Dans un contexte de mutation rapide du marché du travail à l’échelle internationale, la question de l’adéquation entre la formation académique et les besoins réels des entreprises devient de plus en plus pressante. Wajden Wergui, enseignante à l’École supérieure de commerce, met en lumière un décalage significatif entre les compétences acquises à l’université et celles recherchées sur le marché, notamment à l’étranger.
S’appuyant sur des rapports récents, elle souligne que plus de 60 % des entreprises estiment qu’il existe un problème d’équivalence entre les compétences demandées et celles issues de l’enseignement supérieur.
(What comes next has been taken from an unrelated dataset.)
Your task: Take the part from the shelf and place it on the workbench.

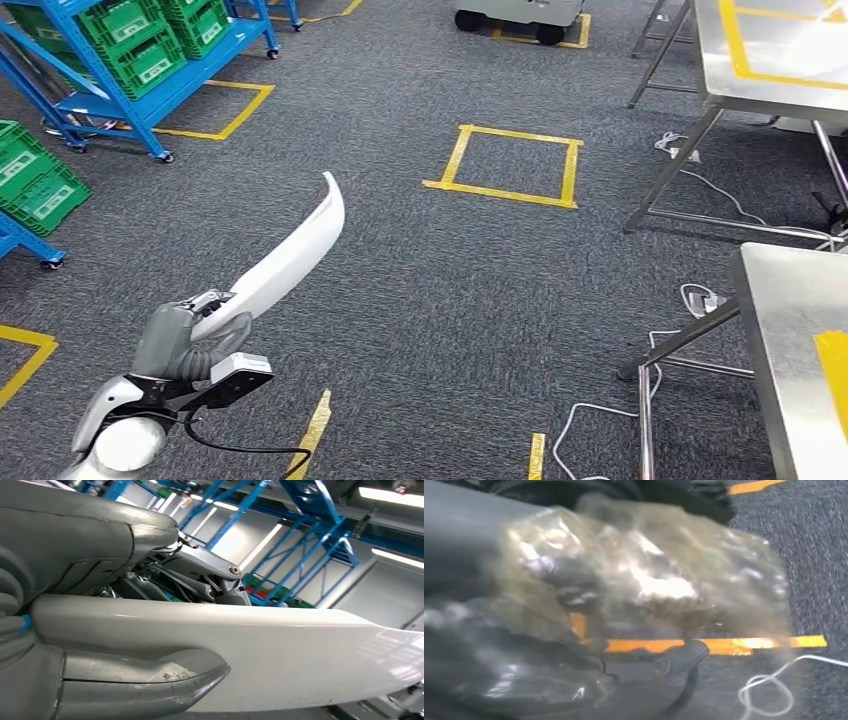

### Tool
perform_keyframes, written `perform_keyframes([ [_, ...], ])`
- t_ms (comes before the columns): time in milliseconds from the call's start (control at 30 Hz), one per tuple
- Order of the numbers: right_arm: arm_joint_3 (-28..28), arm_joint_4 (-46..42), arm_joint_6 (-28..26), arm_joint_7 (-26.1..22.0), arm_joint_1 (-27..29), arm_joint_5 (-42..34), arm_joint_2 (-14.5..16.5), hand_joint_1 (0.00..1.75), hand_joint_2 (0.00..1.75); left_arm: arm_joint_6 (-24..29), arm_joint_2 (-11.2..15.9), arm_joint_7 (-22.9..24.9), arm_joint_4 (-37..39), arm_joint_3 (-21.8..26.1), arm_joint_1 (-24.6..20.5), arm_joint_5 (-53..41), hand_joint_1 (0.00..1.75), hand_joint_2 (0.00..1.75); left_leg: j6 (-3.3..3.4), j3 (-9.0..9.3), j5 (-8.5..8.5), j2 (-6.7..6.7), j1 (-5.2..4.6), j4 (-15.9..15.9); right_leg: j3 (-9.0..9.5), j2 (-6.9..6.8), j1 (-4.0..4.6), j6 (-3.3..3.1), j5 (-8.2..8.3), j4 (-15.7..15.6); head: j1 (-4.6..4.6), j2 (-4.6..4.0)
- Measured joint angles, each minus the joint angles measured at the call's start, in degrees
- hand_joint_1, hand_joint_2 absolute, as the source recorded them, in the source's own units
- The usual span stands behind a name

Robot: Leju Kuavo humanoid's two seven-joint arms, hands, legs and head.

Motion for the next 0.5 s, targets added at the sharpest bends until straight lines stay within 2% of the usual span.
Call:
perform_keyframes([
  [33, -0.04, 0.00, -0.01, 0.00, 0.04, 0.00, 0.00, 0.00, 0.00, 0.00, -0.01, 0.00, 0.01, -0.01, 0.00, 0.01, 1.75, 1.75, -0.07, 0.09, -0.07, 0.47, 0.00, 0.00, 0.70, -0.18, -0.05, 0.01, 1.37, -1.52, 0.00, 0.00],
  [100, -0.11, 0.00, -0.02, 0.00, 0.02, -0.01, 0.00, 0.00, 0.00, 0.00, -0.01, -0.01, 0.01, -0.03, -0.03, 0.01, 1.75, 1.75, -0.37, 0.38, -0.27, 1.29, -0.04, 0.01, 4.73, -1.58, -0.02, -0.18, 5.12, -9.39, 0.01, 0.00],
  [133, -0.14, 0.00, -0.03, 0.00, -0.04, -0.01, 0.00, 0.00, 0.00, 0.00, 0.00, -0.01, 0.01, -0.02, -0.05, 0.01, 1.75, 1.75, -0.61, 0.50, -0.42, 1.65, -0.16, 0.05, 6.64, -2.40, 0.12, -0.40, 6.29, -12.99, -0.02, 0.00],
  [167, -0.16, 0.00, -0.03, -0.01, -0.10, -0.01, 0.01, 0.00, 0.00, 0.00, 0.01, -0.01, 0.01, -0.01, -0.07, 0.01, 1.75, 1.75, -0.90, 0.58, -0.52, 1.96, -0.28, 0.09, 7.90, -2.93, 0.27, -0.67, 6.82, -15.28, -0.06, 0.00],
  [200, -0.17, 0.00, -0.03, -0.01, -0.13, -0.01, 0.01, 0.00, 0.00, 0.00, 0.01, -0.01, 0.01, -0.01, -0.09, 0.01, 1.75, 1.75, -1.20, 0.62, -0.56, 2.27, -0.38, 0.11, 8.39, -3.09, 0.44, -0.94, 6.81, -16.19, -0.10, 0.00],
  [267, -0.23, 0.00, -0.03, -0.01, -0.05, -0.01, 0.02, 0.00, 0.00, 0.00, 0.01, -0.01, 0.01, -0.04, -0.12, 0.00, 1.75, 1.75, -1.87, 0.73, -0.67, 2.76, -0.29, 0.09, 8.43, -2.12, 0.55, -1.68, 7.02, -16.36, -0.12, 0.00],
  [333, -0.32, -0.01, -0.05, -0.01, 0.00, -0.01, 0.04, 0.00, 0.00, 0.00, -0.01, -0.02, 0.01, -0.10, -0.13, 0.00, 1.75, 1.75, -2.42, 0.30, -2.00, 1.60, -0.03, 1.60, 8.60, -1.27, 0.46, -2.45, 7.31, -16.68, -0.20, 0.00],
  [367, -0.34, -0.02, -0.07, -0.02, -0.05, -0.01, 0.05, 0.00, 0.00, 0.00, 0.01, -0.02, 0.01, -0.10, -0.10, 0.01, 1.75, 1.75, -2.59, -0.67, -3.51, 0.54, 0.07, 3.93, 8.77, -0.83, 0.38, -2.80, 7.43, -16.84, -0.31, 0.00],
  [433, -0.38, -0.01, -0.08, -0.02, -0.13, -0.01, 0.07, 0.00, 0.00, 0.00, 0.10, -0.02, 0.04, -0.08, 0.00, 0.02, 1.75, 1.75, -2.65, -4.14, -7.23, -1.03, 0.08, 11.44, 8.76, 0.12, 0.51, -3.22, 7.43, -16.82, -0.50, 0.00],
  [467, -0.39, -0.01, -0.06, -0.02, -0.12, 0.00, 0.07, 0.00, 0.00, 0.00, 0.14, -0.02, 0.07, -0.07, 0.07, 0.03, 1.75, 1.75, -2.63, -5.75, -8.31, -1.26, 0.06, 14.69, 8.77, 0.68, 0.60, -3.30, 7.42, -16.81, -0.55, 0.00],
  [500, -0.40, 0.00, -0.04, -0.02, -0.09, 0.01, 0.07, 0.00, 0.00, 0.00, 0.17, -0.02, 0.09, -0.08, 0.12, 0.04, 1.75, 1.75, -2.57, -6.67, -8.33, -1.35, 0.04, 16.36, 8.80, 1.25, 0.68, -3.34, 7.43, -16.80, -0.56, 0.00],
])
Ce constat révèle une distanciation croissante entre la formation académique et les attentes concrètes du monde professionnel.
Selon elle, cette inadéquation est particulièrement marquée dans des secteurs stratégiques comme l’intelligence artificielle et le numérique, où les évolutions rapides nécessitent des compétences actualisées et opérationnelles. « Aujourd’hui, il existe une différence réelle entre la formation universitaire et les exigences du marché de l’emploi », affirme-t-elle.
Consciente de cette problématique, Wajden Wargui insiste sur la nécessité pour les universités de repenser leurs approches pédagogiques. Elle appelle à un rapprochement entre les dimensions théorique et appliquée de l’enseignement, afin de mieux préparer les étudiants à intégrer efficacement le marché du travail.
Elle conclut en soulignant l’importance d’identifier avec précision les besoins du marché de l’emploi et d’adapter les parcours universitaires en conséquence, dans l’objectif de réduire ce fossé et de renforcer l’employabilité des diplômés.